> [PROBLEM TO WORK ON] Please transcribe the data that follows exactly, from its first line through the line that contains "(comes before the".
Top of DATA BELOW
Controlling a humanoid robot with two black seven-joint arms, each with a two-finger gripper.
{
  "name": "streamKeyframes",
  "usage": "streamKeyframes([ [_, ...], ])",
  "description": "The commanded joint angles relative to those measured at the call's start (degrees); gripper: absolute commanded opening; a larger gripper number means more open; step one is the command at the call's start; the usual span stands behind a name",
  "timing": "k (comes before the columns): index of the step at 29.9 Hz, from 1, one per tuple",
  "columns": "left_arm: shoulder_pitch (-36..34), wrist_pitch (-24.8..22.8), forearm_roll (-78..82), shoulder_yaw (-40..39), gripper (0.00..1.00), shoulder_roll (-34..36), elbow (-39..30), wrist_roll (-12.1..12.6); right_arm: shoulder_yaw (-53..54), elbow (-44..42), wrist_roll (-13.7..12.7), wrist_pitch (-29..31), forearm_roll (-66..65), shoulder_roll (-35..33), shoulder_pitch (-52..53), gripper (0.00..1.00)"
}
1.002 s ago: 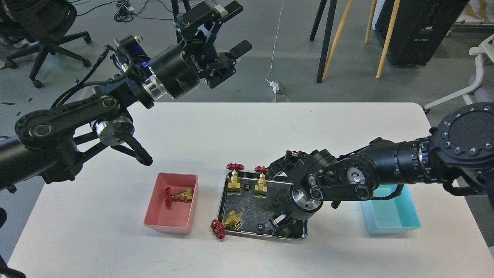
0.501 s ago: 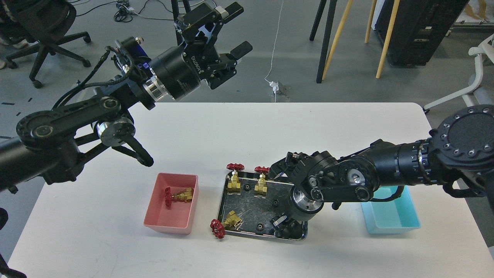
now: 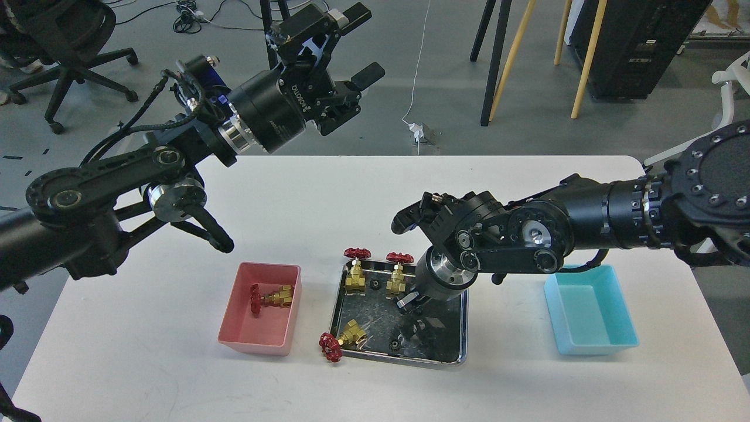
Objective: Place valve in pink box and gear in blue box
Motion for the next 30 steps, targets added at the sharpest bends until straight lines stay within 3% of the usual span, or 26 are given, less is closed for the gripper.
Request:
streamKeyframes([
  [1,0.08,0.0,0.0,0.0,0.87,-0.36,0.07,0.0,-2.13,2.58,-0.65,-0.01,-2.19,-4.46,2.45,0.12],
  [8,0.0,0.08,0.0,0.09,0.87,-1.68,-0.01,0.0,-4.07,6.63,-0.65,-0.01,-14.31,-24.15,2.37,0.11],
  [13,0.08,0.0,0.0,0.27,0.87,-1.77,-0.01,0.0,-4.16,11.53,-0.65,-0.01,-16.78,-34.44,1.84,0.11],
  [24,1.14,0.26,0.09,0.53,0.87,-2.65,-0.1,0.0,-4.07,14.1,-0.91,-0.01,-17.84,-40.87,-3.35,0.12],
  [26,1.23,0.26,0.09,0.44,0.87,-2.65,-0.1,0.0,-3.63,14.1,-0.91,-0.01,-17.75,-41.31,-3.78,0.21],
  [29,1.31,0.26,0.09,0.53,0.87,-2.65,-0.1,0.0,-2.93,14.1,-0.91,-0.01,-17.49,-41.49,-4.14,0.56],
  [30,1.31,0.17,0.0,0.53,0.87,-2.65,-0.1,0.0,-2.75,14.1,-0.91,-0.01,-17.4,-41.58,-4.14,0.95],
])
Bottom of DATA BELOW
> [TASK SOLUTION]
Controlling a humanoid robot with two black seven-joint arms, each with a two-finger gripper.
{
  "name": "streamKeyframes",
  "usage": "streamKeyframes([ [_, ...], ])",
  "description": "The commanded joint angles relative to those measured at the call's start (degrees); gripper: absolute commanded opening; a larger gripper number means more open; step one is the command at the call's start; the usual span stands behind a name",
  "timing": "k (comes before the columns): index of the step at 29.9 Hz, from 1, one per tuple",

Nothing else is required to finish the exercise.